The stadium hosted games for the 2007 FIFA Women's World Cup and Football preliminaries at the 2008 Summer Olympics. It also hosted the Athletics competitions at the 2017 National Games of China.

It covers 78,000 square meters and has a capacity of 54,696 seats. It as a length of 380 m, a width of 270 m, and a height of 53 m. The stadium is nicknamed "The Water Drop" because the outside of the venue was designed to resemble a drop of water. The stadium cost nearly 1.5 billion Yuan. The architects were AXS Satow.

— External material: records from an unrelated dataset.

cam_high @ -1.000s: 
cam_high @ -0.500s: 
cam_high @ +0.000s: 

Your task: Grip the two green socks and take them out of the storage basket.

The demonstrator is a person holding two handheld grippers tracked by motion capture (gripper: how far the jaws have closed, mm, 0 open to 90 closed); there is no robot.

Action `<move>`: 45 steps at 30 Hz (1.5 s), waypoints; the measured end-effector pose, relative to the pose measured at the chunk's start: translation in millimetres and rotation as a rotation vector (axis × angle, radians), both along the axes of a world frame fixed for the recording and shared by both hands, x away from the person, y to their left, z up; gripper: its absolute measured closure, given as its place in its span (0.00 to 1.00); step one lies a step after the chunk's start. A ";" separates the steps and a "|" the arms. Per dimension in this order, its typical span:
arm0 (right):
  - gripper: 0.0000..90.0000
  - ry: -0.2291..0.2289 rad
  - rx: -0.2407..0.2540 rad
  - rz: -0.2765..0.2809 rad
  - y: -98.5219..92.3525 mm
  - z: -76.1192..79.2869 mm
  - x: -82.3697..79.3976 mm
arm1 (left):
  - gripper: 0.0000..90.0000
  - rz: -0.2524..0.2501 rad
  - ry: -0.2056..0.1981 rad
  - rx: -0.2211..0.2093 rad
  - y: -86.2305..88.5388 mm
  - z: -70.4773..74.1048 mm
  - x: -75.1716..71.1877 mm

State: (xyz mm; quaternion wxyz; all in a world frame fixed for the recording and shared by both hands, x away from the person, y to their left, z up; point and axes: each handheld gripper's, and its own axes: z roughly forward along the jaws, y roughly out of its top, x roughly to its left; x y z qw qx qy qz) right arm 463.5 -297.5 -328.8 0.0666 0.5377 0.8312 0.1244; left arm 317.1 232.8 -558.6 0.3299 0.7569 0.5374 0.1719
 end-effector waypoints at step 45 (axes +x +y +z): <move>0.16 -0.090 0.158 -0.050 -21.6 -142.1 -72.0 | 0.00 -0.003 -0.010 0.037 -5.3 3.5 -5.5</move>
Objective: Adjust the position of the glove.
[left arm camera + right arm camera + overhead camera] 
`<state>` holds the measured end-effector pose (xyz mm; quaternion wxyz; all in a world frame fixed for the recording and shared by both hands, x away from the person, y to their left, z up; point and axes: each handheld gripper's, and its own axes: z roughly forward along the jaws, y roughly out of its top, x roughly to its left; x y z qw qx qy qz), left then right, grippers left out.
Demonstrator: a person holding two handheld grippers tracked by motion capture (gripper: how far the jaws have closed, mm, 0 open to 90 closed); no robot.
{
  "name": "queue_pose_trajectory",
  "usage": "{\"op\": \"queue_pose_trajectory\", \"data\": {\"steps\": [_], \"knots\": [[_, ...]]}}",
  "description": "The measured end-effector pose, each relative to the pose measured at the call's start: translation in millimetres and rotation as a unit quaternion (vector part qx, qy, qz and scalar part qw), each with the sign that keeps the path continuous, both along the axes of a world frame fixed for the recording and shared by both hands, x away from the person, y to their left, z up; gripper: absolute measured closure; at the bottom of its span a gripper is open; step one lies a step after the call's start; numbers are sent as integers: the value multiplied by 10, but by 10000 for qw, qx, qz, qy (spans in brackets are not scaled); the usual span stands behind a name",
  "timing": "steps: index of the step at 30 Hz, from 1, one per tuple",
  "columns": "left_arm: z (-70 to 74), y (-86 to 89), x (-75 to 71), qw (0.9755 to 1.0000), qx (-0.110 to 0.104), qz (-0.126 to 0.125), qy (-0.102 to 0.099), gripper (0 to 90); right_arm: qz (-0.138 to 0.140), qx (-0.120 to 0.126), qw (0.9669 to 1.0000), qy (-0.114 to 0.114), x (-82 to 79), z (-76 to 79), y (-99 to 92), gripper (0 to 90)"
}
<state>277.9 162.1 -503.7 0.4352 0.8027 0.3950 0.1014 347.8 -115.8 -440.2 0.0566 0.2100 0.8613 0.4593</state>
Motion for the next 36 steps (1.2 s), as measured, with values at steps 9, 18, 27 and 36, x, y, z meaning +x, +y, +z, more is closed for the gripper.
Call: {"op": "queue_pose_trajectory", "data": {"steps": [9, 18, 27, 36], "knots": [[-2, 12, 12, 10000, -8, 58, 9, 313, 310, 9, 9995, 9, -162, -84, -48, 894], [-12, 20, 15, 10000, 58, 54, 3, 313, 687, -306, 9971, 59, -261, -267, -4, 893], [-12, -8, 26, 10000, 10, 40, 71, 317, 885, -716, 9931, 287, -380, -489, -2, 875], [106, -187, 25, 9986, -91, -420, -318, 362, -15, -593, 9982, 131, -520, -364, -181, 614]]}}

In 2011, the venue hosted a football match between Tianjin TEDA and the Spanish side Real Madrid, the first sports club with 100 million followers on Instagram.

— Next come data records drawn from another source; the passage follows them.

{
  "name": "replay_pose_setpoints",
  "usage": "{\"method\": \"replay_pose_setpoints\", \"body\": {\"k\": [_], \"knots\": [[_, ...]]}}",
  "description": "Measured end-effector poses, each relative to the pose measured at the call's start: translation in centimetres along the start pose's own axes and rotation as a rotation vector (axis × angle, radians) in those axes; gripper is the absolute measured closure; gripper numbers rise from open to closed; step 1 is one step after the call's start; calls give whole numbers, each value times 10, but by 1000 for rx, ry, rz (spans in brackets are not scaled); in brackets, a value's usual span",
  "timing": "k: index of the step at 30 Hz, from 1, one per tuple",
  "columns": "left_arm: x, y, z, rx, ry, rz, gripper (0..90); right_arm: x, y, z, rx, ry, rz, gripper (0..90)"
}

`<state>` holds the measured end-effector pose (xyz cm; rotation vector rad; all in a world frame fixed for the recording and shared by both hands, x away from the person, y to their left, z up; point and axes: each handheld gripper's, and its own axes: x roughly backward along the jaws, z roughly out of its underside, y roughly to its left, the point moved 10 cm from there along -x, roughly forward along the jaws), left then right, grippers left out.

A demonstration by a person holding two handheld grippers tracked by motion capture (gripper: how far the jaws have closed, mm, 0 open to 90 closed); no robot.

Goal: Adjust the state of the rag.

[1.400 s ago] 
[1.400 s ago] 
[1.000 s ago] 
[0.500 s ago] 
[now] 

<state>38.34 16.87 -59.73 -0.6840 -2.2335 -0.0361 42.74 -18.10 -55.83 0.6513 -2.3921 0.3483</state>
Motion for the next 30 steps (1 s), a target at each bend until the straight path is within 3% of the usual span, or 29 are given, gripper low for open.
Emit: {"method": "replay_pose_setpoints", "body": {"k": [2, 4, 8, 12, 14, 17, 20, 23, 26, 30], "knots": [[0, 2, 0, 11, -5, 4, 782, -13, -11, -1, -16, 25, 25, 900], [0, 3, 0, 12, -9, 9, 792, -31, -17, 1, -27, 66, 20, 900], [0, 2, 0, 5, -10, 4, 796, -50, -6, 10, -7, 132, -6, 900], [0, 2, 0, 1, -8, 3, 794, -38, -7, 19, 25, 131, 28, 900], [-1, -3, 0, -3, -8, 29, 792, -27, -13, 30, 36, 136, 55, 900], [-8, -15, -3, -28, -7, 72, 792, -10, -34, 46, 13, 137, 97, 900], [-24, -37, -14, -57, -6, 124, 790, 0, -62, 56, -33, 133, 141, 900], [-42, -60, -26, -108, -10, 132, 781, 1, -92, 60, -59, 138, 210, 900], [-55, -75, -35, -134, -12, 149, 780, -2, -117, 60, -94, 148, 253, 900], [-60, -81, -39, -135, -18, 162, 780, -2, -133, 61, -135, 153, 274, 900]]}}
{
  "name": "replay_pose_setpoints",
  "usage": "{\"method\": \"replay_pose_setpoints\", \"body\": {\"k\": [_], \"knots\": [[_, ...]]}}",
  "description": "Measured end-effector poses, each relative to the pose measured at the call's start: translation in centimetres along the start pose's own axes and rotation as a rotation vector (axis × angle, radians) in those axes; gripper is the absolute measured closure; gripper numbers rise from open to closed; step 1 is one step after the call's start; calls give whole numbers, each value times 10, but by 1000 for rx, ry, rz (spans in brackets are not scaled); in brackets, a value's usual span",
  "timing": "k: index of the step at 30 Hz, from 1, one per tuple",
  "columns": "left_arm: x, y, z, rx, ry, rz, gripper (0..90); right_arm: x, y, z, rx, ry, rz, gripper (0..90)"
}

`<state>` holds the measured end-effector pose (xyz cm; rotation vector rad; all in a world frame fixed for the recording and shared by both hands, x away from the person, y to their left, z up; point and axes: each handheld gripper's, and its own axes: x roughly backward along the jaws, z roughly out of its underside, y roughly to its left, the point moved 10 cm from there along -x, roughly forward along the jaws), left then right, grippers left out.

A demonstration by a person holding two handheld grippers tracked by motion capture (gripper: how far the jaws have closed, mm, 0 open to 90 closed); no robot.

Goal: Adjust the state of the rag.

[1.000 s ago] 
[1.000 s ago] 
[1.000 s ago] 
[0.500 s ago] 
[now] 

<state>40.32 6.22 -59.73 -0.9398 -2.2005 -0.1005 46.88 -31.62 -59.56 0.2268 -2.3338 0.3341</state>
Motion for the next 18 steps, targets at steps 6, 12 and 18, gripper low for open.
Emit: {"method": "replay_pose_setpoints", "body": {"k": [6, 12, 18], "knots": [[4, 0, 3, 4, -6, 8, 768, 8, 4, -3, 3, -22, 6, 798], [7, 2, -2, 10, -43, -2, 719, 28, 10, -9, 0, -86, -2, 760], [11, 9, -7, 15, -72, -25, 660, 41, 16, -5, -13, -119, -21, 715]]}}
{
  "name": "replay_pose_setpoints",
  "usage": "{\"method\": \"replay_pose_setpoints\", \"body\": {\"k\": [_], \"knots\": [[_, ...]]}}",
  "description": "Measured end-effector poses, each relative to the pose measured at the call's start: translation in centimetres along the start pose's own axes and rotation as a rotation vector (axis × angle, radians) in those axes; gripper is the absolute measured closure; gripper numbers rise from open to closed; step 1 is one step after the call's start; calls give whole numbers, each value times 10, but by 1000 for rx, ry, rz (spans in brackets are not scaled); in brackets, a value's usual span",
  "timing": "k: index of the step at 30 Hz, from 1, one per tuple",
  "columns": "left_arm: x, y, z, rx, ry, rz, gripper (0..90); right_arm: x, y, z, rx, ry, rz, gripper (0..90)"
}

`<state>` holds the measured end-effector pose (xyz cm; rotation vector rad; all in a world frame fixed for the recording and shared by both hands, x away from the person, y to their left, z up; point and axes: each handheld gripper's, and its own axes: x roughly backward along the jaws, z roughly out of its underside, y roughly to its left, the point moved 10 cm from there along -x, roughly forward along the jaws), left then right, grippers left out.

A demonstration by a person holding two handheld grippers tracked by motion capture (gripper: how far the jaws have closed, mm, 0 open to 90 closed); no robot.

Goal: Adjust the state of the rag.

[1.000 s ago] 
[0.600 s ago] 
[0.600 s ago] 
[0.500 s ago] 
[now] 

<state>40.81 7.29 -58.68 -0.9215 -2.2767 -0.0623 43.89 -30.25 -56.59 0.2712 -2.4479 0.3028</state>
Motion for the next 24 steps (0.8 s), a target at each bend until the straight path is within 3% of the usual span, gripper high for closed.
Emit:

The stadium houses sports facilities, exhibition halls, conference rooms and gyms. It also has the capacity for entertainment and shopping complexes. American singer and recording artist Mariah Carey performed The Elusive Chanteuse Show in the stadium on 17 October 2014 and thus making her as the only international artist to have visited Tianjin.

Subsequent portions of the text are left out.